▽
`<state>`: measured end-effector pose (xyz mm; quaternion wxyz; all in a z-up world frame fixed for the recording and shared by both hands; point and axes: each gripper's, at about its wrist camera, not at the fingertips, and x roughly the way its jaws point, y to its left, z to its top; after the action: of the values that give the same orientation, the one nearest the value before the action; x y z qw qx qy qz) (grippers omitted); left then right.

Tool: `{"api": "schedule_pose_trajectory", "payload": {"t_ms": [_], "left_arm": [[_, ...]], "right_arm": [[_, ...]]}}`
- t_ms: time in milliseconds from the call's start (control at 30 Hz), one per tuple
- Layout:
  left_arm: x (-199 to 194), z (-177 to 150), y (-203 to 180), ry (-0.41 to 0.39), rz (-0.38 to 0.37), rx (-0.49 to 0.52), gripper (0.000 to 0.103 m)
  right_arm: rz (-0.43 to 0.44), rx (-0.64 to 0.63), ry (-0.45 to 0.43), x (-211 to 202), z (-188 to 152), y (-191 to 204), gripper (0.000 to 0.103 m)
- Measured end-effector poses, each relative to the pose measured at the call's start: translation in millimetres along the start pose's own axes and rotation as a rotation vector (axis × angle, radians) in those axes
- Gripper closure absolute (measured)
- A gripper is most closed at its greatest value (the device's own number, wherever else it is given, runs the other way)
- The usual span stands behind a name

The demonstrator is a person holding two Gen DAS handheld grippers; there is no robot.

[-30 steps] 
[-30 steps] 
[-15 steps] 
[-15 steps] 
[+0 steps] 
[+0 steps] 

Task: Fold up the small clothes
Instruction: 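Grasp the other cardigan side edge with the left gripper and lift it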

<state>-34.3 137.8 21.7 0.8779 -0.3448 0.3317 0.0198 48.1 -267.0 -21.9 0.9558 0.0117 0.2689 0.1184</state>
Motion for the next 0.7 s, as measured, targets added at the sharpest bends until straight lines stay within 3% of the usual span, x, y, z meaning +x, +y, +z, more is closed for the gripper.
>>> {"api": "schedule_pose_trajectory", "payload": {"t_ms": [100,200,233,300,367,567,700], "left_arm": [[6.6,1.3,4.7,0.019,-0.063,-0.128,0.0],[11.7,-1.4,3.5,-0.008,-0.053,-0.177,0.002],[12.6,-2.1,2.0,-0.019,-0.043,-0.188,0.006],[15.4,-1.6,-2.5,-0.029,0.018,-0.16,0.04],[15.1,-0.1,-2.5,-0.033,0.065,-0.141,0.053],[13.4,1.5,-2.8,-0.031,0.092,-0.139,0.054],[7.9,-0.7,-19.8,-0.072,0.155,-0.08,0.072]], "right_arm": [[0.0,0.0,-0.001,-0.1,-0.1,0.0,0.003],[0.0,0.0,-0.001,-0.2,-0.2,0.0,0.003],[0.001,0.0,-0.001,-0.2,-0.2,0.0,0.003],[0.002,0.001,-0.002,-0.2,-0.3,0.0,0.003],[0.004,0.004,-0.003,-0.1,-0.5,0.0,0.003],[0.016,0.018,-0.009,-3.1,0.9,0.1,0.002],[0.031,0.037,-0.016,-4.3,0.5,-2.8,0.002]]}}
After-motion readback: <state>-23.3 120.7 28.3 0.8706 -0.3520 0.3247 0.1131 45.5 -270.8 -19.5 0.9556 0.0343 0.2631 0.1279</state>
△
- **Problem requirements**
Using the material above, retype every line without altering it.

- **Response**
`<state>`: measured end-effector pose (xyz mm; quaternion wxyz; all in a z-up world frame fixed for the recording and shared by both hands; point and axes: each gripper's, at about its wrist camera, not at the fingertips, and x roughly the way its jaws point, y to its left, z to its top; after the action: of the values that give the same orientation, the one nearest the value before the action; x y z qw qx qy qz) (grippers omitted); left then right.

Tool: `{"api": "schedule_pose_trajectory", "payload": {"t_ms": [_], "left_arm": [[_, ...]], "right_arm": [[_, ...]]}}`
- t_ms: time in milliseconds from the call's start (control at 30 Hz), one per tuple
- Layout:
  left_arm: x (-199 to 194), z (-177 to 150), y (-203 to 180), ry (-0.41 to 0.39), rz (-0.38 to 0.37), rx (-0.49 to 0.52), gripper (0.000 to 0.103 m)
  right_arm: rz (-0.43 to 0.44), rx (-0.64 to 0.63), ry (-0.45 to 0.43), x (-211 to 202), z (-188 to 152), y (-191 to 204), gripper (0.000 to 0.103 m)
- Measured end-effector poses, each relative to the pose measured at the call's start: translation in millimetres along the start pose's own axes and rotation as a rotation vector (axis × angle, radians) in those axes
- Gripper closure absolute (measured)
- A gripper is most closed at its greatest value (the device's own number, wherever else it is given, runs the other way)
- The usual span stands behind a name

The demonstrator is a person holding two Gen DAS handheld grippers; there is no robot.

[-30 steps] 
[-30 steps] 
[-15 steps] 
[-15 steps] 
[+0 steps] 
[+0 steps] 

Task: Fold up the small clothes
Instruction: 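Grasp the other cardigan side edge with the left gripper and lift it
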
<state>-34.3 137.8 21.7 0.8779 -0.3448 0.3317 0.0198 48.1 -267.0 -21.9 0.9558 0.0117 0.2689 0.1184</state>
Motion for the next 0.7 s, as measured, targets added at the sharpest bends until straight lines stay within 3% of the usual span, x, y, z meaning +x, +y, +z, more is closed for the gripper.
>>> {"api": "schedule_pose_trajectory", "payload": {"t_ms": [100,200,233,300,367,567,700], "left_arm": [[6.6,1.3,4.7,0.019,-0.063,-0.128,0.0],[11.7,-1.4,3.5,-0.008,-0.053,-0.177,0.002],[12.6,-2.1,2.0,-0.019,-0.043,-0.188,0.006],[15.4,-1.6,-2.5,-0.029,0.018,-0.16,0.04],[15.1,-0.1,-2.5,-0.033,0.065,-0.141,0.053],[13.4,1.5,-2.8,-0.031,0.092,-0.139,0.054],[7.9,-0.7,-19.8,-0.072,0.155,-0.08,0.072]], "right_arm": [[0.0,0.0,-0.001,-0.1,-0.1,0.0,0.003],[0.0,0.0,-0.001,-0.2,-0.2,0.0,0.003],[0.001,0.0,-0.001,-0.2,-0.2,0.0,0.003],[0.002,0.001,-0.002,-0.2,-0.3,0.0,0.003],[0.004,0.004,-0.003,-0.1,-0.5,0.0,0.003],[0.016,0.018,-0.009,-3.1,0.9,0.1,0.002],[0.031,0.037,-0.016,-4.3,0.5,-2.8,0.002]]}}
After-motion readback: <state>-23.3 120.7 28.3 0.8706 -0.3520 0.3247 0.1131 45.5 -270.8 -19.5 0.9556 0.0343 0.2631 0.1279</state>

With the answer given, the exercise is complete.